Matrix proteases in mitochondrial DNA function

Abstract

Lon, ClpXP and m-AAA are the three major ATP-dependent proteases in the mitochondrial matrix. All three are involved in general quality control by degrading damaged or abnormal proteins. In addition to this role, they are proposed to serve roles in mitochondrial DNA functions including packaging and stability, replication, transcription and translation. In particular, Lon has been implicated in mtDNA metabolism in yeast, fly and humans. Here, we review the role of Lon protease in mitochondrial DNA functions, and discuss a putative physiological role for mitochondrial transcription factor A (TFAM) degradation by Lon protease. We also discuss the possible roles of m-AAA and ClpXP in mitochondrial DNA functions, and the putative candidate substrates for the three matrix proteases. This article is part of a Special Issue entitled: Mitochondrial Gene Expression.

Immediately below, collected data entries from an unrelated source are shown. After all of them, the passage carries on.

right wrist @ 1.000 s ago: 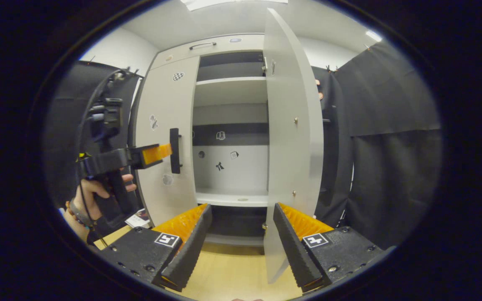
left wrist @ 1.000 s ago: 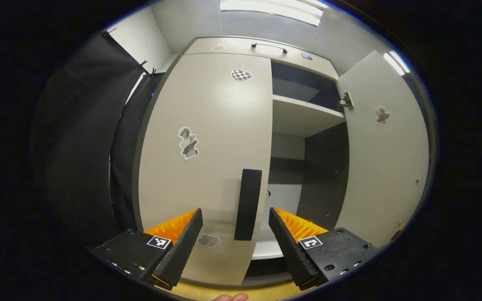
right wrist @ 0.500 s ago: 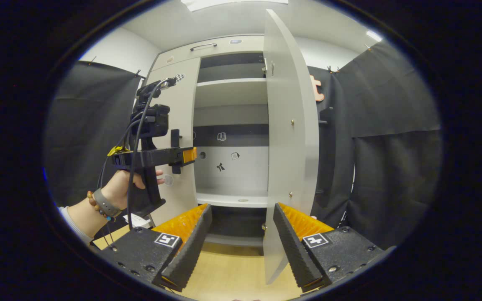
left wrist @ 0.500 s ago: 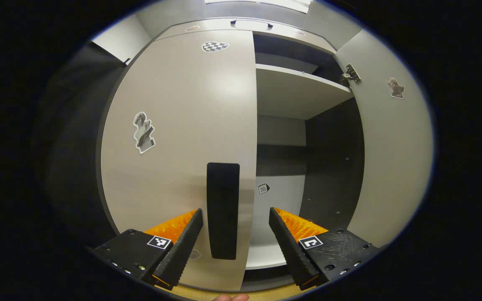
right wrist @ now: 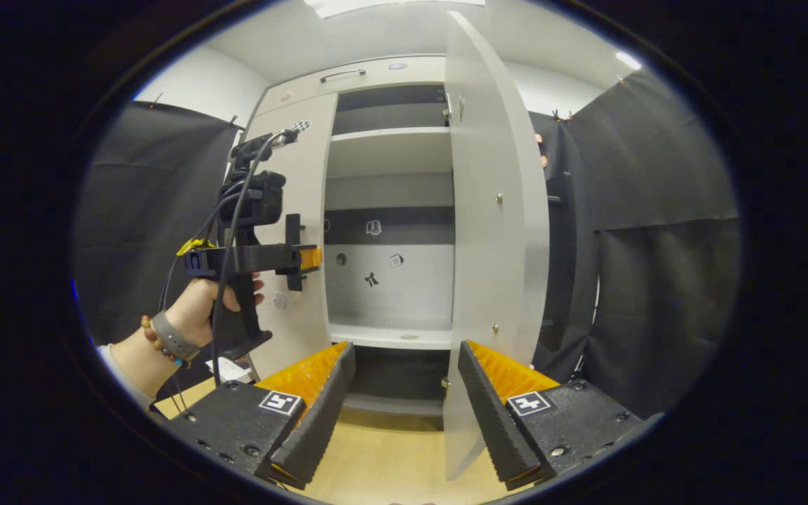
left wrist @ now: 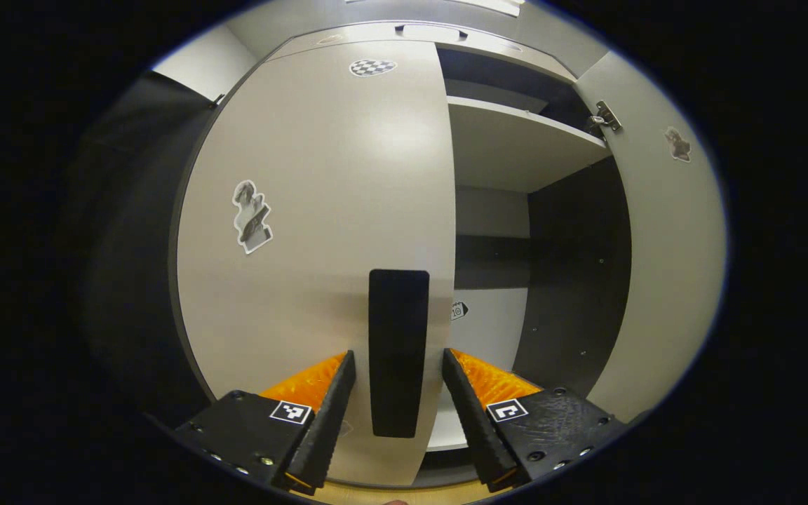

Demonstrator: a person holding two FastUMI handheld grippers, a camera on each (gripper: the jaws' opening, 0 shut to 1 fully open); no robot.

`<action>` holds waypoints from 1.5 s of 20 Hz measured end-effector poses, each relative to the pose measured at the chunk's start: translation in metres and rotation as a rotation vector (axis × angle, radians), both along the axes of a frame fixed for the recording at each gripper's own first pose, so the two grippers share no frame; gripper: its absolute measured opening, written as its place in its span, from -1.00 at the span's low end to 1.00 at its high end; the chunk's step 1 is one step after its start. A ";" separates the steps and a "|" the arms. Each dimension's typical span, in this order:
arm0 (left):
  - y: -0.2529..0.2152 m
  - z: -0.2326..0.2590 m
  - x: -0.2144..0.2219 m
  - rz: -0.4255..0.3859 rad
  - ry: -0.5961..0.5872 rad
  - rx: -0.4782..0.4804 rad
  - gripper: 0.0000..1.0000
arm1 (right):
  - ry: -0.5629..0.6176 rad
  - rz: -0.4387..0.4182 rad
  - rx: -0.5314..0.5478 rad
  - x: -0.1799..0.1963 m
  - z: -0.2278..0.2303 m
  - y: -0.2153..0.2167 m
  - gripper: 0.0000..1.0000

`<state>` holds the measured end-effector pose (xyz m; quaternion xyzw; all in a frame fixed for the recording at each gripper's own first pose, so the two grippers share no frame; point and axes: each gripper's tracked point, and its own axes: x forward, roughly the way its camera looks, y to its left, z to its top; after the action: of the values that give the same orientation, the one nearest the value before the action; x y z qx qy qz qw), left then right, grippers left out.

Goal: Open the right door of the double-door shoe cabinet with the right hand, and open the left door with the left hand.

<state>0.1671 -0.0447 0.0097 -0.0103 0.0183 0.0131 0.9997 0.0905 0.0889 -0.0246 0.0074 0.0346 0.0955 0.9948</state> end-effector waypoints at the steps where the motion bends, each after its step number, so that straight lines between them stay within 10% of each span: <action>1: 0.002 0.000 0.000 0.000 -0.002 -0.009 0.51 | 0.001 0.001 0.000 0.000 0.000 0.001 0.84; 4: 0.006 -0.004 -0.002 -0.016 0.016 -0.018 0.25 | 0.001 0.002 -0.004 0.003 0.000 0.002 0.84; 9: 0.000 -0.004 -0.002 -0.073 0.000 -0.013 -0.91 | 0.009 -0.005 -0.007 0.005 -0.004 0.002 0.84; 30: 0.059 0.003 -0.119 -0.108 0.019 0.064 -0.96 | 0.032 -0.058 0.013 0.003 -0.012 -0.001 0.84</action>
<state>0.0479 0.0140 0.0132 0.0228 0.0281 -0.0403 0.9985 0.0934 0.0880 -0.0363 0.0163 0.0496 0.0667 0.9964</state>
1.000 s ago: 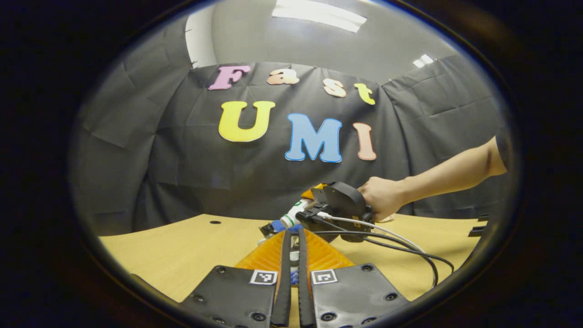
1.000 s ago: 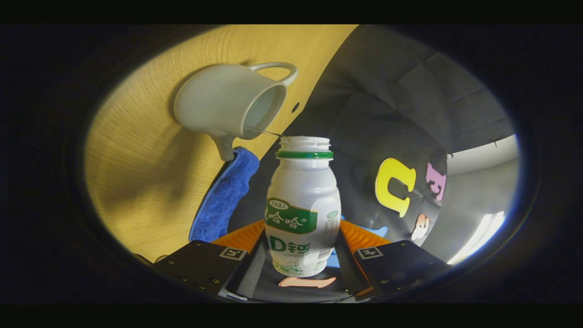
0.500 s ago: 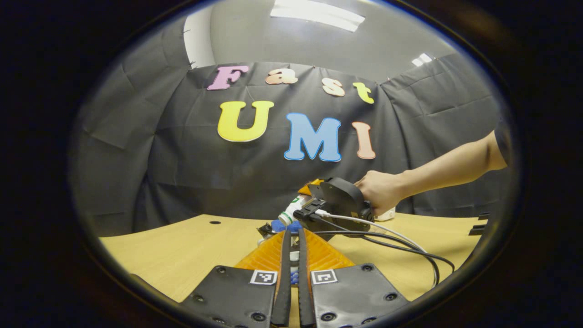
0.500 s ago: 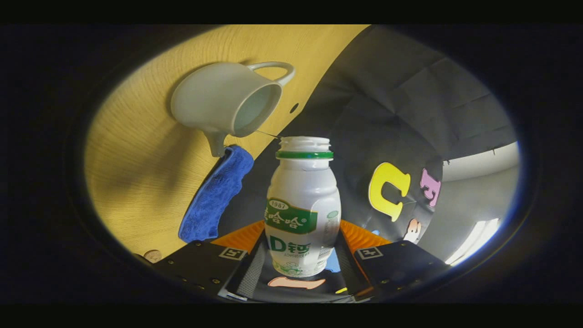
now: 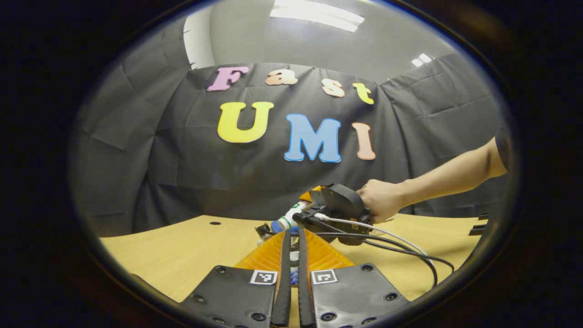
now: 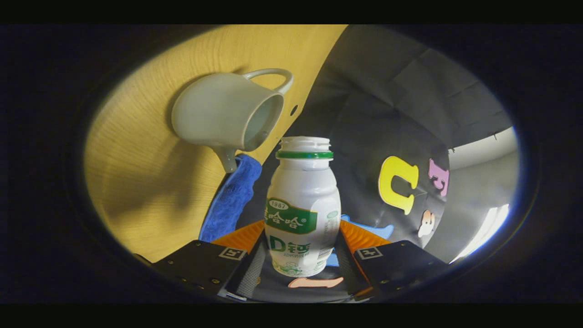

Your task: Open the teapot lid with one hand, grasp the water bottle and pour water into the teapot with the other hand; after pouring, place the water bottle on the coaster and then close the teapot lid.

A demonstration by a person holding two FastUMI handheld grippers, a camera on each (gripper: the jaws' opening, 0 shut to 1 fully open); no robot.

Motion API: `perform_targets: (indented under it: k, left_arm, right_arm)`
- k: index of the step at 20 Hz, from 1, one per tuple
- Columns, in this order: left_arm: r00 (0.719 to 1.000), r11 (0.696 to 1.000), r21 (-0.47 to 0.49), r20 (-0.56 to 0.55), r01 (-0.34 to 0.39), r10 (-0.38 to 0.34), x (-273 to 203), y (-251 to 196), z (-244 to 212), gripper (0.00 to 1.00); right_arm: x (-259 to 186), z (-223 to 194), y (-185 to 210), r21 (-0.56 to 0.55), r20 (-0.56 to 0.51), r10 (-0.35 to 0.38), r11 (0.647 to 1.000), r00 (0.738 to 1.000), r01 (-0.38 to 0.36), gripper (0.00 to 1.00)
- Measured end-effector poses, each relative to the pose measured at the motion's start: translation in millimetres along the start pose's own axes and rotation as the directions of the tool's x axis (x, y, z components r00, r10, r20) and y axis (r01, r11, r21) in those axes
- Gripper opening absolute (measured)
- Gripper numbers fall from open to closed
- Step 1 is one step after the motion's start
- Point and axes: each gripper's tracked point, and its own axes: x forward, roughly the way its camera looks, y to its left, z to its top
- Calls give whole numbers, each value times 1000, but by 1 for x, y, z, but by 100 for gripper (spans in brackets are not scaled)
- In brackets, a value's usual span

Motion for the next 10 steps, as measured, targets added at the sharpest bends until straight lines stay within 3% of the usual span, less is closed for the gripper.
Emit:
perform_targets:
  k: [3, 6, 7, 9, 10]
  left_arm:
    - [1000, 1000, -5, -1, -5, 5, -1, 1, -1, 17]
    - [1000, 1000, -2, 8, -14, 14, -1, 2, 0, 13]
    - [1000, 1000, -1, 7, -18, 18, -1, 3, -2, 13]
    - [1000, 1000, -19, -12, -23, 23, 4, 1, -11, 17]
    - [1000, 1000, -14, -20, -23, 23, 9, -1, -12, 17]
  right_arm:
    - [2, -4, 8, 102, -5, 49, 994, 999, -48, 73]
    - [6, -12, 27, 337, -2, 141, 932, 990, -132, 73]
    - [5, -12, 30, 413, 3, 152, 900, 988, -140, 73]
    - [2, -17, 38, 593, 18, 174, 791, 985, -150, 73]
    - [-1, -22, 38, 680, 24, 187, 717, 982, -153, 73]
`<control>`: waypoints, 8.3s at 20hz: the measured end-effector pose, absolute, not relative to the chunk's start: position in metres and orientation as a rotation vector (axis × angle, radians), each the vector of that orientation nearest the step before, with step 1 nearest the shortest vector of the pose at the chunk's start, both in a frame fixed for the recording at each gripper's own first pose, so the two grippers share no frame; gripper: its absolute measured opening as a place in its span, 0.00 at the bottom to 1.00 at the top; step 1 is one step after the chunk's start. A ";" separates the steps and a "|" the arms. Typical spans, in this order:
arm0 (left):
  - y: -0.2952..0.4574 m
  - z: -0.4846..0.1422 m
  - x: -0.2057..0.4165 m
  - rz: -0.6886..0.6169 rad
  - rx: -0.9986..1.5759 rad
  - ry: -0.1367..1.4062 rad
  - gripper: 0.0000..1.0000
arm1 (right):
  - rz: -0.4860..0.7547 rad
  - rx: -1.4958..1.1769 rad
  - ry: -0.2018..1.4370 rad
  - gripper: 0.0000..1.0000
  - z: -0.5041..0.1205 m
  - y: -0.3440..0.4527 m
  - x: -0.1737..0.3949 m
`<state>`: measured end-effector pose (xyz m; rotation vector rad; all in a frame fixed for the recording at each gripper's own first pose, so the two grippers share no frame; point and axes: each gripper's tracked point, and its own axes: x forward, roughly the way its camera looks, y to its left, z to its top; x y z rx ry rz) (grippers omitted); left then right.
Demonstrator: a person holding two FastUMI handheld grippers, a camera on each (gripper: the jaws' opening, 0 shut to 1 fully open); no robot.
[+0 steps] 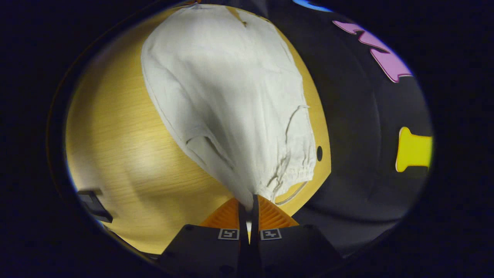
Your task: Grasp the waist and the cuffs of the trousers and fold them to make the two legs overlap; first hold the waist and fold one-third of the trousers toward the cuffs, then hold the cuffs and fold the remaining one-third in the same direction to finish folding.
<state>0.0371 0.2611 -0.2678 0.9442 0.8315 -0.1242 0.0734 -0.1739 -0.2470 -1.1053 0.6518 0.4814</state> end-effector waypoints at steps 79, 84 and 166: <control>0.011 -0.023 0.190 -0.012 -0.119 0.161 0.96 | -0.340 0.437 0.450 0.43 -0.235 -0.205 0.262; 0.033 -0.045 0.185 0.026 -0.209 0.205 0.96 | -0.353 0.413 0.419 0.14 -0.205 -0.204 0.261; 0.150 -0.086 0.339 0.155 -0.415 0.267 0.05 | -0.184 0.172 0.339 0.99 -0.015 -0.033 -0.047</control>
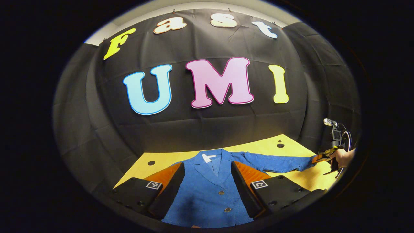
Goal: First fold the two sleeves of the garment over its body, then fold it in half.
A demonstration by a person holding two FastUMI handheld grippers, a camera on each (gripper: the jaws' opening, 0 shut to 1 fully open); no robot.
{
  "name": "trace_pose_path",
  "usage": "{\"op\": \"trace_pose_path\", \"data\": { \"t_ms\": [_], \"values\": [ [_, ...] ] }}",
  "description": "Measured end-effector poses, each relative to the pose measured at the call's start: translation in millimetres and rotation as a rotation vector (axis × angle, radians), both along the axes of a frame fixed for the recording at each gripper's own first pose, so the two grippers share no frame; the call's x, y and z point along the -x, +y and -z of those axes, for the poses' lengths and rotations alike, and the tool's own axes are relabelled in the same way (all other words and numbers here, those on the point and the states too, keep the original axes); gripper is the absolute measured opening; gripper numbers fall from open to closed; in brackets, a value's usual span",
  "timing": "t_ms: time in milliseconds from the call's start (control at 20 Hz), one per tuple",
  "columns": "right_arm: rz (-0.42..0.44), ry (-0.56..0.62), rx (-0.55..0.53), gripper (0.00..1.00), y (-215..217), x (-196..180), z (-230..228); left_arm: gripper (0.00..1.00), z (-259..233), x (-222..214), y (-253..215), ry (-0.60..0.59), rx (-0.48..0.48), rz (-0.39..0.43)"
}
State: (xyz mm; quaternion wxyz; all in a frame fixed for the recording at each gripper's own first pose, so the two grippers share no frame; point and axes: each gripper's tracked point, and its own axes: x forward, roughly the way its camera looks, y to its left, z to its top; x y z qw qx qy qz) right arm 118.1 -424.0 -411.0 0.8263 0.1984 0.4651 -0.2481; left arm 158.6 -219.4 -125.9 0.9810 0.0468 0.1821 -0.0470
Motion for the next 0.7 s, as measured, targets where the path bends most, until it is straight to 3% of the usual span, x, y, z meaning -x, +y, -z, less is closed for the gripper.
{"op": "trace_pose_path", "data": {
  "t_ms": [400,700],
  "values": [
    [-0.215,-0.164,-0.062,0.01,116.7,-103.5,-65.8,0.82,-5.6,20.9,41.5,-0.017,0.033,-0.1],
    [-0.369,-0.193,-0.156,0.0,233.2,-142.7,-78.0,0.82,-4.2,39.8,83.5,-0.021,0.025,-0.202]
  ]
}}
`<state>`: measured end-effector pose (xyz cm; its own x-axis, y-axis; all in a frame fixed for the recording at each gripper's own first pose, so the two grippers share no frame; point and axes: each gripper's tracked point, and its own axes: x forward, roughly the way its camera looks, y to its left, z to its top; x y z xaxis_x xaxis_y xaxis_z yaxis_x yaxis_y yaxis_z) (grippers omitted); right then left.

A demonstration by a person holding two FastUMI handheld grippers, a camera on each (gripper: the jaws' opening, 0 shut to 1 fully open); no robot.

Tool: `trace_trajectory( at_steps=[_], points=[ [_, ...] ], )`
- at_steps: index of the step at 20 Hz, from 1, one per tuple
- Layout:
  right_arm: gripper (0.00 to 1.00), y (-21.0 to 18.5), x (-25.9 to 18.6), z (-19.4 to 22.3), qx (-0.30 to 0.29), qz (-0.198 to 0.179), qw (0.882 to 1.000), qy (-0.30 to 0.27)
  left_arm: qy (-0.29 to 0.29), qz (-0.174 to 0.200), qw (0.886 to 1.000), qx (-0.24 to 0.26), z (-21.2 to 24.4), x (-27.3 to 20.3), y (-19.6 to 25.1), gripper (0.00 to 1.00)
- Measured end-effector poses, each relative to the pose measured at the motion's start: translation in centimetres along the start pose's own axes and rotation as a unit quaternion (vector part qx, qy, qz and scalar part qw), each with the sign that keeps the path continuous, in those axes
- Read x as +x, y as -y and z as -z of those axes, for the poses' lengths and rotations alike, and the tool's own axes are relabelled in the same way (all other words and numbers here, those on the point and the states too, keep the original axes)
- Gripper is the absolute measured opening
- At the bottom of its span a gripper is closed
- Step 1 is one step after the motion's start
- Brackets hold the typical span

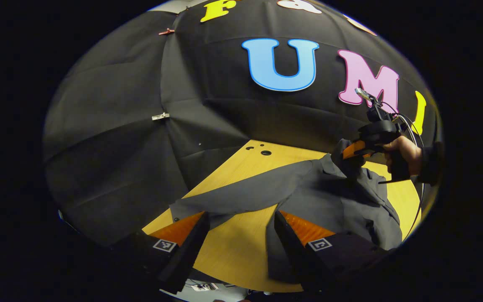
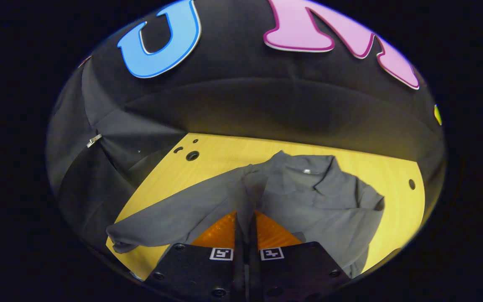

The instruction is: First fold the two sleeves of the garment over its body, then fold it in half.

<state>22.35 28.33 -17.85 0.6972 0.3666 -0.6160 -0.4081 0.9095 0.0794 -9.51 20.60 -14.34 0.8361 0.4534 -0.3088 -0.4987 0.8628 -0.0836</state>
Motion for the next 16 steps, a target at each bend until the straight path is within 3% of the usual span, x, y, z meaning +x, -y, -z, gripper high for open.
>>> trace_trajectory(
  at_steps=[4,5,6,7,8,9,11,12,13,16],
  points=[
    [0.15,-3.5,2.4,2.4,-0.014,-0.025,0.999,-0.027,-0.01,-0.021,1.0,-0.021,0.6,-0.1,-1.5,0.98],
    [0.22,-4.3,2.8,2.9,-0.017,-0.029,0.999,-0.032,-0.013,-0.024,0.999,-0.025,0.9,-0.1,-1.7,0.98],
    [0.1,-4.9,3.0,3.4,-0.02,-0.034,0.999,-0.034,-0.016,-0.026,0.999,-0.028,1.1,-0.1,-1.8,0.98],
    [0.32,-5.6,3.0,3.5,-0.019,-0.041,0.998,-0.032,-0.019,-0.027,0.999,-0.031,1.3,-0.1,-1.9,0.98],
    [0.25,-6.2,2.9,3.5,-0.016,-0.046,0.998,-0.029,-0.022,-0.028,0.999,-0.035,1.4,0.0,-2.1,0.98],
    [0.45,-6.5,2.9,3.4,-0.014,-0.048,0.998,-0.025,-0.023,-0.03,0.999,-0.038,1.6,0.1,-2.2,0.98],
    [0.59,-6.5,2.7,3.6,-0.011,-0.05,0.998,-0.025,-0.022,-0.033,0.998,-0.047,1.4,0.5,-2.7,0.98],
    [0.49,-6.2,2.2,3.3,-0.008,-0.05,0.998,-0.024,-0.02,-0.037,0.998,-0.049,1.2,0.8,-3.0,0.98],
    [0.73,-5.9,1.7,3.1,-0.005,-0.047,0.999,-0.021,-0.018,-0.042,0.998,-0.052,1.3,1.1,-3.5,0.98],
    [1.0,-4.3,-0.6,2.4,0.006,-0.033,0.999,-0.005,-0.014,-0.061,0.996,-0.069,0.7,2.4,-5.8,0.98]
  ],
)
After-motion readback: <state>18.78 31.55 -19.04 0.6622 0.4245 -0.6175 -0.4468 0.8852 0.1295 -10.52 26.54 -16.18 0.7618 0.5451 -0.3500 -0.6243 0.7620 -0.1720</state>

Figure 1. AAA+ proteases in the mitochondrial matrix

Lon, ClpXP and m-AAA are the three major proteases in the animal mitochondrial matrix. Lon and ClpXP localize in the mitochondrial matrix per se, whereas the m-AAA protease is membrane anchored to expose its catalytic site to the matrix space. Lon forms a ring-shaped homo-oligomeric structure, and m-AAA forms homo- or hetero-oligomeric structures. ClpXP is composed of two subunits, ClpP and ClpX; it is a hetero-oligomeric complex in which ClpP forms a two-stack heptameric ring-shaped structure to which two hexameric ClpX rings bind on each side. Some mitochondrial proteins, such as TFAM, mtDNA replication factors, etc., bind to mtDNA to package it into a structure called the mitochondrial nucleoid. Lon is also a component of the mitochondrial nucleoid.

Figure 2. Domain strucure of the Lon protease

Lon comprises three domains, an N-terminal domain, central AAA+ ATPase domain, and a C-terminal protease domain. The N-terminal domain is involved in oligomerization and protein substrate binding. The AAA+ domain that contributes ATP binding and hydrolysis consists of two sub-domains, an α/β domain and an α domain. The DNA-binding domains in E. coli and B. thermoruber Lon reside in different regions within the AAA+ module, and that in mitochondrial Lon has not been localized. The C-terminal protease domain contains a serine and lysine dyad in the active site.

Figure 3. mtDNA and TFAM function in an interdependent manner

Upper panel, Upon mtDNA depletion, TFAM is degraded by the Lon protease; middle panel, mtDNA and TFAM stabilize each other; lower panel, reduction of TFAM results in depletion of mtDNA.

Figure 4. Lon protease degrades TFAM to stabilize the TFAM: mtDNA ratio

A, Upon reduction of mtDNA copy number in normal cells, Lon degrades TFAM to normalize the TFAM: mtDNA ratio. As a result of this process, mtDNA transcription occurs normally. B, Upon mtDNA reduction in Lon-depleted cells, TFAM is not degraded, resulting in a dramatic increase in the TFAM: mtDNA ratio. This results in a severe inhibition in mtDNA transcription, which is likely caused by mtDNA overpackaging by TFAM. C, Excess TFAM overexpression leads to an increase in the TFAM: mtDNA ratio, resulting in a severe inhibition in mtDNA transcription.

Figure 5. Potential physiological roles of the AAA+ proteases in mtDNA function

The model shows that the three AAA+ proteases in the mitochondrial matrix regulate mitochondrial protein levels to sustain proper mtDNA functions, such as mtDNA packaging and stability, replication, transcription and translation.